[Source records]
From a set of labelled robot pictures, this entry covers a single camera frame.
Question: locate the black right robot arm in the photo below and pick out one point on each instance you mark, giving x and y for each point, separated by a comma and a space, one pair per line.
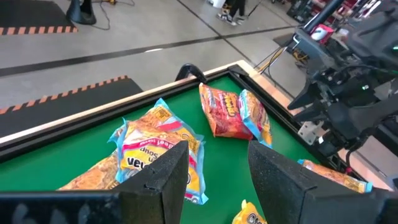
373, 34

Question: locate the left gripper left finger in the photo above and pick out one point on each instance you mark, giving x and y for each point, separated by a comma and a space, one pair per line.
168, 186

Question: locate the red spicy chicken noodle packet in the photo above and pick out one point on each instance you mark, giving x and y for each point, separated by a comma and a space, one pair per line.
224, 115

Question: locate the silver metal bracket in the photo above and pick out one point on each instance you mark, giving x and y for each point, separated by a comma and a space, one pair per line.
311, 132

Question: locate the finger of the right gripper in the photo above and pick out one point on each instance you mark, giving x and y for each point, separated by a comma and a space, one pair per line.
309, 115
303, 95

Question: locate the black clamp hook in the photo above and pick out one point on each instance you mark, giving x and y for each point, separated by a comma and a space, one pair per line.
191, 71

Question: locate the yellow chicken ramen packet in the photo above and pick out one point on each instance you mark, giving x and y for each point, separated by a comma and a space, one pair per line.
248, 216
93, 179

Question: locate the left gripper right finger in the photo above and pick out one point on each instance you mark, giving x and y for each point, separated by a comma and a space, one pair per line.
273, 180

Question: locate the black stand base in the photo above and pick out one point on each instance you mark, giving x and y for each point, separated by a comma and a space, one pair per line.
81, 14

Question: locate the person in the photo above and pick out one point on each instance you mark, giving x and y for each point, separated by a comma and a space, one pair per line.
237, 7

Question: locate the red and white object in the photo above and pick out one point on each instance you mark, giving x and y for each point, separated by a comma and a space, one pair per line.
321, 32

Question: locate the black hazard-striped floor mat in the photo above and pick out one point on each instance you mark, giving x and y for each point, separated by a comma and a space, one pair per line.
62, 115
28, 15

### TASK OBJECTIVE
Repeat the data word for word, excluding any image.

### WRITTEN ANSWER
From a set of labelled robot pictures, this entry covers a single camera frame.
Question: locate the black right robot arm in the photo below and pick out one point on each instance you mark, giving x and y for each point, separated by a comma and a space, one pair per line.
373, 34

Question: locate the left gripper left finger in the photo above and pick out one point on each instance you mark, giving x and y for each point, separated by a comma and a space, one pair per line.
168, 186

Question: locate the red spicy chicken noodle packet in the photo above and pick out one point on each instance you mark, giving x and y for each point, separated by a comma and a space, one pair per line.
224, 115

Question: locate the silver metal bracket in the photo above and pick out one point on each instance you mark, giving x and y for each point, separated by a comma and a space, one pair per line.
311, 132

Question: locate the finger of the right gripper in the photo above and pick out one point on each instance you mark, giving x and y for each point, separated by a comma and a space, one pair per line.
309, 115
303, 95

Question: locate the black clamp hook in the photo above and pick out one point on each instance you mark, giving x and y for each point, separated by a comma and a space, one pair per line.
191, 71

Question: locate the yellow chicken ramen packet in the photo above and pick out one point on each instance you mark, giving x and y for each point, separated by a comma and a space, one pair per line.
248, 216
93, 179

Question: locate the left gripper right finger in the photo above and pick out one point on each instance you mark, giving x and y for each point, separated by a comma and a space, one pair per line.
273, 180

Question: locate the black stand base in the photo above and pick out one point on each instance you mark, giving x and y for each point, separated by a comma and a space, one pair per line.
81, 14

Question: locate the person in the photo above and pick out one point on each instance you mark, giving x and y for each point, separated by a comma and a space, one pair per line.
237, 7

Question: locate the red and white object in the photo above and pick out one point on each instance you mark, giving x and y for each point, separated by a comma and a space, one pair per line.
321, 32

Question: locate the black hazard-striped floor mat in the photo above and pick out one point on each instance you mark, giving x and y for each point, separated by a comma and a space, one pair per line.
62, 115
28, 15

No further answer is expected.